Your objective:
Scan the data. Collect each line that contains the word "rectangle".

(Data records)
:::::
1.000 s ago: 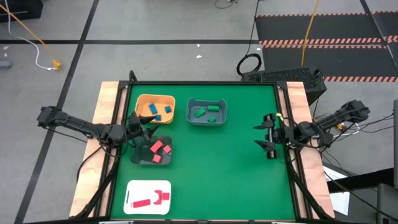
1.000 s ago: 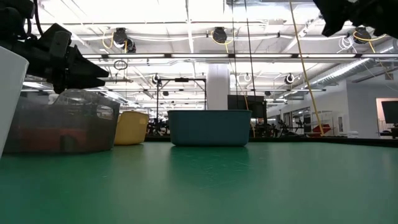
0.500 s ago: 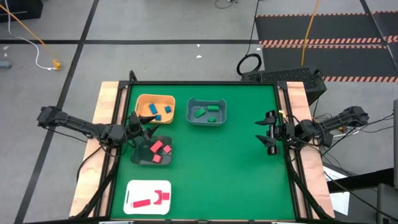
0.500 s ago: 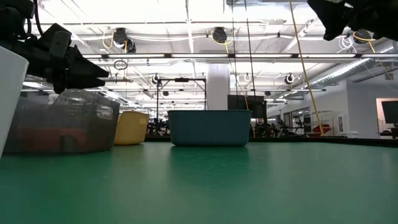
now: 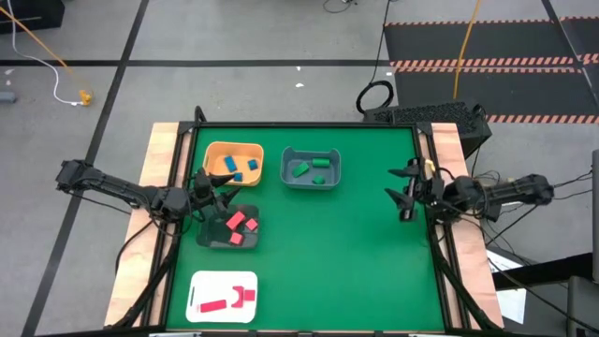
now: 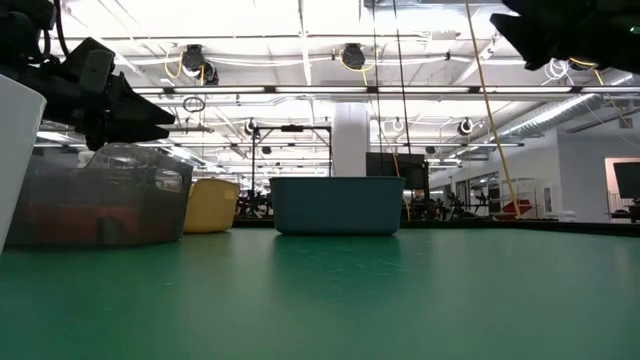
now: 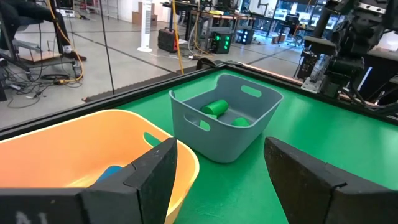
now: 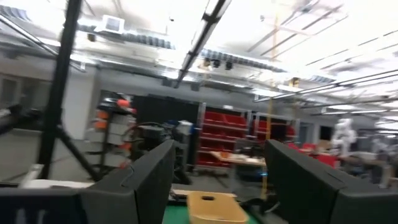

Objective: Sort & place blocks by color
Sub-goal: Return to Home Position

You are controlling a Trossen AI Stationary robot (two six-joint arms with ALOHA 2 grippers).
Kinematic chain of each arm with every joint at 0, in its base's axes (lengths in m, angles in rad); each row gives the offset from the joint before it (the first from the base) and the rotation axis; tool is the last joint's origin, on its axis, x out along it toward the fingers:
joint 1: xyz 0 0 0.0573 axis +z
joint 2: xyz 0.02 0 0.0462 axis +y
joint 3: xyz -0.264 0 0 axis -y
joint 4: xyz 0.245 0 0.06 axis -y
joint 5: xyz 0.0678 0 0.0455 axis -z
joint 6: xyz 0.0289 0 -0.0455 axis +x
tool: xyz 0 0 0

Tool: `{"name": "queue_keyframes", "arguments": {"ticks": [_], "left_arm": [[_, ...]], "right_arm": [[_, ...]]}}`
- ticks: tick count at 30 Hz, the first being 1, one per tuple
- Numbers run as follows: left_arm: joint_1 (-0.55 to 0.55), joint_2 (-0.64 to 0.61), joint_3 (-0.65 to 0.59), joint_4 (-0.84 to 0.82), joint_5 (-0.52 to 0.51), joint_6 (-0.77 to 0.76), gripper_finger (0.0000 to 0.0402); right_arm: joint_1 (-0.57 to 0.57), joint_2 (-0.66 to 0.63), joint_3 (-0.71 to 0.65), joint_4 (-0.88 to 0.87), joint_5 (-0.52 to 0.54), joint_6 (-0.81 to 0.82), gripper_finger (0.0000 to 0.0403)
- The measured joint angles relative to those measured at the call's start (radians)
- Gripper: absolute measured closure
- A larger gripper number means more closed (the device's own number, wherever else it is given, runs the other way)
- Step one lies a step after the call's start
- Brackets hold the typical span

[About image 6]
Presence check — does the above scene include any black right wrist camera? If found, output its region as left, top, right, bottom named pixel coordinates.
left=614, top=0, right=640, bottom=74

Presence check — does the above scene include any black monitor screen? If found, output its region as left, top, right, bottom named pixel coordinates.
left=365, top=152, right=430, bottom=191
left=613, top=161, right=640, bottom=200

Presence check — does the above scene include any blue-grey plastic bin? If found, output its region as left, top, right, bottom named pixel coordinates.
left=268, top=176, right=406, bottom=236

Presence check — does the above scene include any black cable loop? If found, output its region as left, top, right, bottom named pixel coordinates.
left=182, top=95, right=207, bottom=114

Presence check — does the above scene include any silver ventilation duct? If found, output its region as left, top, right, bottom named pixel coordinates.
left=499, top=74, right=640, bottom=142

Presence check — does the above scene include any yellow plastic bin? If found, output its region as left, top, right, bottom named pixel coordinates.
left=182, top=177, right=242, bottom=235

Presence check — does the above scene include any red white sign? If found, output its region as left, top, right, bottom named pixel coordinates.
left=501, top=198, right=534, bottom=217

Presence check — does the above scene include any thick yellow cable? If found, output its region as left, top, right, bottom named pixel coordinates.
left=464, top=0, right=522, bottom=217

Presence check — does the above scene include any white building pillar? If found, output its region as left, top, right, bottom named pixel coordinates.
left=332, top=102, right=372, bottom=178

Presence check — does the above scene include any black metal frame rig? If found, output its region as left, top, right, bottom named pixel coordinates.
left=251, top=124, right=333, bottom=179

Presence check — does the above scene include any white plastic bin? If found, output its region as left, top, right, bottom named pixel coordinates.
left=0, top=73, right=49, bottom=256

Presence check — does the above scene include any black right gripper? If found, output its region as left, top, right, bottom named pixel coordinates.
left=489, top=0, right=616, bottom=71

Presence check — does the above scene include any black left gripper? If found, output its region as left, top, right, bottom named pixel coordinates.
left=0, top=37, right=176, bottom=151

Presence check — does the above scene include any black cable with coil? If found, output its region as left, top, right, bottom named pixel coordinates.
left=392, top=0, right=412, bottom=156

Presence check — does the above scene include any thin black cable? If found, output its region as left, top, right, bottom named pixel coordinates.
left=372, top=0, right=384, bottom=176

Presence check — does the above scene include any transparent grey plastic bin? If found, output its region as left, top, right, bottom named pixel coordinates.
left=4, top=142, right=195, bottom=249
:::::
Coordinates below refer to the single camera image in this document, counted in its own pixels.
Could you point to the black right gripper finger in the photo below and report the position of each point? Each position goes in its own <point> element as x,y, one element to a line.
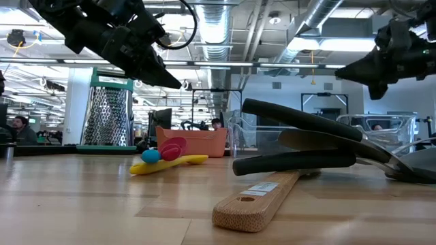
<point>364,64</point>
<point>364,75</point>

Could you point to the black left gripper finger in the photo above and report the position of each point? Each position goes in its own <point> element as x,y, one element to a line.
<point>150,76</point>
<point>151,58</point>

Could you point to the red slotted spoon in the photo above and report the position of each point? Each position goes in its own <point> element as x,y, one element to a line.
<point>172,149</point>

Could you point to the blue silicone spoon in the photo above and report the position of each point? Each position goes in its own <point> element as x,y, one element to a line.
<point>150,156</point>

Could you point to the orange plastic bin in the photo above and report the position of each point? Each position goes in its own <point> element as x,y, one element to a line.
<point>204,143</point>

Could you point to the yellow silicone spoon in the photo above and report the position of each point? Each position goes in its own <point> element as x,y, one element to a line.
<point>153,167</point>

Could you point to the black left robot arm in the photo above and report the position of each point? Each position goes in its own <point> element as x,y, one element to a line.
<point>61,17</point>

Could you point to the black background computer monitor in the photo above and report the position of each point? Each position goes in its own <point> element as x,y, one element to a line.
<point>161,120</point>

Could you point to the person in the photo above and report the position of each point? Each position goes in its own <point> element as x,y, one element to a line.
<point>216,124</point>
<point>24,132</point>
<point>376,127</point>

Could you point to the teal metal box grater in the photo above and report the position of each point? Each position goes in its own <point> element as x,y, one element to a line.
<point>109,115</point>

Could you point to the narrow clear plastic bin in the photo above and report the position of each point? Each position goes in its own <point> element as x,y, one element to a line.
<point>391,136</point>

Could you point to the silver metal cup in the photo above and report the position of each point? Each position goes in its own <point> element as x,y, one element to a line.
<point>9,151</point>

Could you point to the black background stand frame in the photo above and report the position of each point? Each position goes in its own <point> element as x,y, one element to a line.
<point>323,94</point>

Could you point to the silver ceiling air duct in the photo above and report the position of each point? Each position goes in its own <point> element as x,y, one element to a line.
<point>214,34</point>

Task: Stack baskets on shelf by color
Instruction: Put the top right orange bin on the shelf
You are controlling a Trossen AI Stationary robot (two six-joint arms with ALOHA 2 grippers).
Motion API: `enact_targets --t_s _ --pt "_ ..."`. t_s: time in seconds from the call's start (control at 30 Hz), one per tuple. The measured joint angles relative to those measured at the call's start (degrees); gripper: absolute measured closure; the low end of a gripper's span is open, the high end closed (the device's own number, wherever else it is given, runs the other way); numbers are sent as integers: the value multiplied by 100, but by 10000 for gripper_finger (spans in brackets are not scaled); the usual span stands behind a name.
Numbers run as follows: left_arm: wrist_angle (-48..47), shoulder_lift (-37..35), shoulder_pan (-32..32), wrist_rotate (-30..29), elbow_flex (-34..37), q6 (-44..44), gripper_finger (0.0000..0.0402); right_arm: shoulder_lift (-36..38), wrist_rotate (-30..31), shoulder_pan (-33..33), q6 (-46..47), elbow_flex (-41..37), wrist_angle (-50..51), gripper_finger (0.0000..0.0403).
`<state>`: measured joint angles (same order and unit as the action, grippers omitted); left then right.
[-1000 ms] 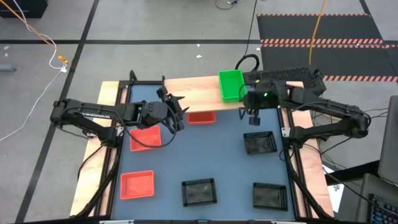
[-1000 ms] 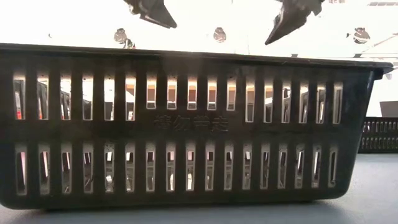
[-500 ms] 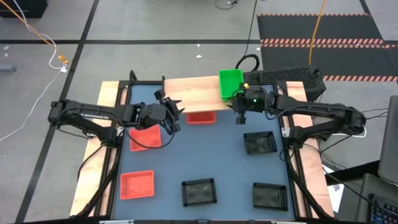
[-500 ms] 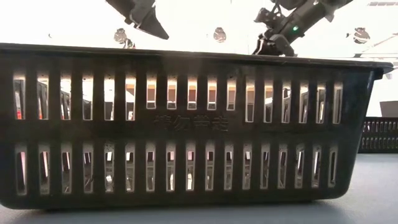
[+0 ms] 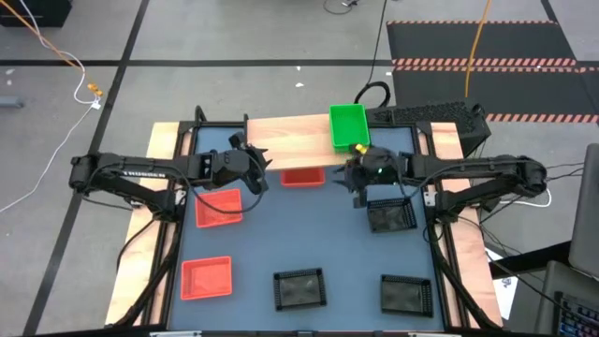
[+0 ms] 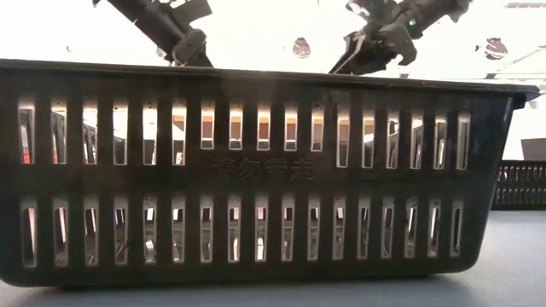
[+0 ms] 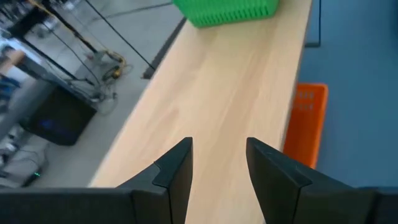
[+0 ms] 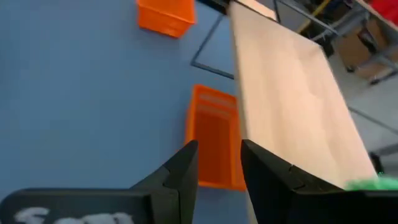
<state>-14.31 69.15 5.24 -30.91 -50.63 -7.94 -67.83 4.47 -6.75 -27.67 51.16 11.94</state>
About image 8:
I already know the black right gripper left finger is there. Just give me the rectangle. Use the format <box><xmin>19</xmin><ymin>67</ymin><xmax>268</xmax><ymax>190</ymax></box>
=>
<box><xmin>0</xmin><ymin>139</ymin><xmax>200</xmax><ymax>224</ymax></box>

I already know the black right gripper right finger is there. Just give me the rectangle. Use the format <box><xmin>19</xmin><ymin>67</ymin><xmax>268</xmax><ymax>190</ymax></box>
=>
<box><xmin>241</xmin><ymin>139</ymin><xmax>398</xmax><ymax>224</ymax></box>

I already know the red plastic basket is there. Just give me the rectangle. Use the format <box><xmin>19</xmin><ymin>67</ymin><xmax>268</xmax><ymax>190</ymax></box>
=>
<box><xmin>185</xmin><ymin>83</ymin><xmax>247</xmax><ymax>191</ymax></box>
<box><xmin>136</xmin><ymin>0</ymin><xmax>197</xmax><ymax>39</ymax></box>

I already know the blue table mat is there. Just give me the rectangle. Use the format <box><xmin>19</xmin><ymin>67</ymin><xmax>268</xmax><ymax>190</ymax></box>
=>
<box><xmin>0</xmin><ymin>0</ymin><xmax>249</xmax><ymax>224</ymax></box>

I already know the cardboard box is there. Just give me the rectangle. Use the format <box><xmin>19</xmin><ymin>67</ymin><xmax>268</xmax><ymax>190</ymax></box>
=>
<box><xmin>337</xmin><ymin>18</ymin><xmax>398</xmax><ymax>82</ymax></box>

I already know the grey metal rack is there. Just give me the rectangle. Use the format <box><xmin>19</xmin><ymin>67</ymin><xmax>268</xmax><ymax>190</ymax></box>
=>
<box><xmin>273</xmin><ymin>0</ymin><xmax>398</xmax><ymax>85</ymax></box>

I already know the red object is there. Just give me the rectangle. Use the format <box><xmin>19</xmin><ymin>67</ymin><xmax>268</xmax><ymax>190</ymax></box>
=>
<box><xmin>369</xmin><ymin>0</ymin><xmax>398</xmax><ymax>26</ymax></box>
:::::
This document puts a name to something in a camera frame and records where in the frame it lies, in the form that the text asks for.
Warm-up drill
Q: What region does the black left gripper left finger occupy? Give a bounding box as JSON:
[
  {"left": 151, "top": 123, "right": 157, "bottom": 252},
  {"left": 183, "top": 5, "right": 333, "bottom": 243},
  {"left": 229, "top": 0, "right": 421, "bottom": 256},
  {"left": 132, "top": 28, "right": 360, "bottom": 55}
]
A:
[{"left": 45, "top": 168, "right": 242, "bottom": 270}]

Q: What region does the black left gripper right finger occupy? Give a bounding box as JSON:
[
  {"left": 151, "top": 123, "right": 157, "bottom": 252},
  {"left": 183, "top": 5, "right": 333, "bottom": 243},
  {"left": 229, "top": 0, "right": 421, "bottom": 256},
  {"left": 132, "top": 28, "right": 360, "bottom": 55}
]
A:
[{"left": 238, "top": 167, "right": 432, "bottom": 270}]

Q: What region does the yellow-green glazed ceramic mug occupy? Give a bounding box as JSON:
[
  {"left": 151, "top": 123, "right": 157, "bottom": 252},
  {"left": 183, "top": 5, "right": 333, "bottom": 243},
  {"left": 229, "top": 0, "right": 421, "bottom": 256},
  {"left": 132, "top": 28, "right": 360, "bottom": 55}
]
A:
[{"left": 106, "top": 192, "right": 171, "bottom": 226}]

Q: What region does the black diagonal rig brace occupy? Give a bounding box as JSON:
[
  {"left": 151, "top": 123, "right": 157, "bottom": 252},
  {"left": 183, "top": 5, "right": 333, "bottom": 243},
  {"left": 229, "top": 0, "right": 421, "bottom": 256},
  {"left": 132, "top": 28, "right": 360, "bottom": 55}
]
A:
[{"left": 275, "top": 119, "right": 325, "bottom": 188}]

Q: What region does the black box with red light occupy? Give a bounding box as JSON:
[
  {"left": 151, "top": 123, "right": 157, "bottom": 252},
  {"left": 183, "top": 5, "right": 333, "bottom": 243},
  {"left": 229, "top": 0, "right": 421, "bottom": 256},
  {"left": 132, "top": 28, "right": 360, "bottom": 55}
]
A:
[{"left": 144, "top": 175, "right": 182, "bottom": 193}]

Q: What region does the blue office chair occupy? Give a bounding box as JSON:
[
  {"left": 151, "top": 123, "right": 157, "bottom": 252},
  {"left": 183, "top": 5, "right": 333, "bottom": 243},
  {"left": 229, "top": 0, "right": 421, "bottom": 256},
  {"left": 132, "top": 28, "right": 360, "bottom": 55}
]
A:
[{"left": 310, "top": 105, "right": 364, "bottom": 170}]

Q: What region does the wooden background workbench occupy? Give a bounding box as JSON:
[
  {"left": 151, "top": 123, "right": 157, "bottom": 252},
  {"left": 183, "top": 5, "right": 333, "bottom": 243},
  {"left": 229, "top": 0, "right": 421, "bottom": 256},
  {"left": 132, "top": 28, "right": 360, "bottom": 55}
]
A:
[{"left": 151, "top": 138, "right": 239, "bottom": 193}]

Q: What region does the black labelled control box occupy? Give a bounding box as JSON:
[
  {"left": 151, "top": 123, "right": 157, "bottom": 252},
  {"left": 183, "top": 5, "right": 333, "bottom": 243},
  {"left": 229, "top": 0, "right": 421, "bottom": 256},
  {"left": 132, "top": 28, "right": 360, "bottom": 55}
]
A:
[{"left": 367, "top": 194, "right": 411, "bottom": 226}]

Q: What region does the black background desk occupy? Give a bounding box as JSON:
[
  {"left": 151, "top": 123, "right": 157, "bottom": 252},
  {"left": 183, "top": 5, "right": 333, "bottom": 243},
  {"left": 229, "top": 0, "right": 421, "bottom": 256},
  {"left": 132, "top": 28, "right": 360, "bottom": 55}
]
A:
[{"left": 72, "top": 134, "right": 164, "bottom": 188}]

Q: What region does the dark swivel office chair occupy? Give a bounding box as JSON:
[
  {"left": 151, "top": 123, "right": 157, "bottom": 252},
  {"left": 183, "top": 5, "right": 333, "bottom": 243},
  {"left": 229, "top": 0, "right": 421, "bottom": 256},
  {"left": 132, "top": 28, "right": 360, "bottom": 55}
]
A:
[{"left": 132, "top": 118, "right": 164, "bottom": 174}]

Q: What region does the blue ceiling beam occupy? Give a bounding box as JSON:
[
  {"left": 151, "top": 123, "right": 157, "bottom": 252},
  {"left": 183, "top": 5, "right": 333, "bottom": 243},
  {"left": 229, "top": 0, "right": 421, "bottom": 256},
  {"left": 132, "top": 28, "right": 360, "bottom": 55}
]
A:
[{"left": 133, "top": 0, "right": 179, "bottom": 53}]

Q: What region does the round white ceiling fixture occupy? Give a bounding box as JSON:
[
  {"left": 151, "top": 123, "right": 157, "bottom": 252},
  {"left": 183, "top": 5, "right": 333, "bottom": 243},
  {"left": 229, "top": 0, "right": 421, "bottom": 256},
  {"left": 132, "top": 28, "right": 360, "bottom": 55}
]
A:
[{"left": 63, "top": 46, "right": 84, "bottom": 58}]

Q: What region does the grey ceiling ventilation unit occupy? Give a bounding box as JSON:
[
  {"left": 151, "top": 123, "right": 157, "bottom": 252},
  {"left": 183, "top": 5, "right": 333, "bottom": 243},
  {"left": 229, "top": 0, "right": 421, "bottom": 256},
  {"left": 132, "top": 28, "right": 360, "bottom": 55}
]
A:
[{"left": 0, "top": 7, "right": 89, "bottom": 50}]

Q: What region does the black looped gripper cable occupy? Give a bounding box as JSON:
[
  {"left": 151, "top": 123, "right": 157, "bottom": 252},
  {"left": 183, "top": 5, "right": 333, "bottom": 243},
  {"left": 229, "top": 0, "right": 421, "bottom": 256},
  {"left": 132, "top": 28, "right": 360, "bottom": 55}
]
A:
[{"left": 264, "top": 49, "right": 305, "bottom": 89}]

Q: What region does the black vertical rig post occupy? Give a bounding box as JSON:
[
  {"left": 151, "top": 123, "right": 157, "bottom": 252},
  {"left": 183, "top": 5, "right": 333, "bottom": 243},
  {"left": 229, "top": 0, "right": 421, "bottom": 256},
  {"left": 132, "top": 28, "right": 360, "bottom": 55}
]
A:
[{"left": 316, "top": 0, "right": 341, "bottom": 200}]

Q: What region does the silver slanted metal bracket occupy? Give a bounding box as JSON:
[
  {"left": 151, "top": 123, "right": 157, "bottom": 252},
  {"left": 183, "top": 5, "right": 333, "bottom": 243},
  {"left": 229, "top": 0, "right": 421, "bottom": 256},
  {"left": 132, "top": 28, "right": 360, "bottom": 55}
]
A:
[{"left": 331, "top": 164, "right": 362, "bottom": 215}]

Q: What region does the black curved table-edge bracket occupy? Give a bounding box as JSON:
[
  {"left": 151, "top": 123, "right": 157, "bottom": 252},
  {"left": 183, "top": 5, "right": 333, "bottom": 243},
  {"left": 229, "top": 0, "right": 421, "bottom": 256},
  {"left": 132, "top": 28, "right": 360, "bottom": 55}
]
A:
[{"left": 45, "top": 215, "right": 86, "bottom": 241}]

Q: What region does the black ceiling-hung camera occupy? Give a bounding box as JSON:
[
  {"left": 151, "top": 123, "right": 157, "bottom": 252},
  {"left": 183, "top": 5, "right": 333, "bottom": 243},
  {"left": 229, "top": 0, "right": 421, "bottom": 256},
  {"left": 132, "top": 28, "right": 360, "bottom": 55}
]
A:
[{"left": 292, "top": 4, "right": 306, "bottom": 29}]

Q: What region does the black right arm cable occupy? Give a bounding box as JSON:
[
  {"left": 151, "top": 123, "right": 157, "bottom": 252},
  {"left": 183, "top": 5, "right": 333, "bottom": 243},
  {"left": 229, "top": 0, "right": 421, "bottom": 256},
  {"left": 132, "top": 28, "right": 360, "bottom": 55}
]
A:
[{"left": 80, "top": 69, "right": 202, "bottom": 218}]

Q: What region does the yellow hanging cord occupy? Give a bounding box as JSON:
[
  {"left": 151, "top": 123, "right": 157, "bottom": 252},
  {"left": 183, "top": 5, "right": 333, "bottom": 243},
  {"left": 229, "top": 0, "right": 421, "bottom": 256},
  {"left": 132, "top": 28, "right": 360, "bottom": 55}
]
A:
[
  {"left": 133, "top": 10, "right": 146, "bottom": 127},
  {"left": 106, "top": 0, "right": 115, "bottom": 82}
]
:::::
Task solution:
I already know the black right gripper left finger is there. Just give me the rectangle. Use the format <box><xmin>19</xmin><ymin>67</ymin><xmax>268</xmax><ymax>190</ymax></box>
I already know the black right gripper right finger is there. Just give me the rectangle. Use the format <box><xmin>19</xmin><ymin>67</ymin><xmax>268</xmax><ymax>190</ymax></box>
I already know the red plastic basket is there. Just give me the rectangle. Use the format <box><xmin>19</xmin><ymin>67</ymin><xmax>268</xmax><ymax>190</ymax></box>
I already know the blue table mat is there. Just give me the rectangle. Use the format <box><xmin>19</xmin><ymin>67</ymin><xmax>268</xmax><ymax>190</ymax></box>
I already know the cardboard box is there. Just give me the rectangle. Use the format <box><xmin>19</xmin><ymin>67</ymin><xmax>268</xmax><ymax>190</ymax></box>
I already know the grey metal rack is there. Just give me the rectangle. Use the format <box><xmin>19</xmin><ymin>67</ymin><xmax>268</xmax><ymax>190</ymax></box>
I already know the red object is there. Just give me the rectangle. Use the format <box><xmin>19</xmin><ymin>67</ymin><xmax>268</xmax><ymax>190</ymax></box>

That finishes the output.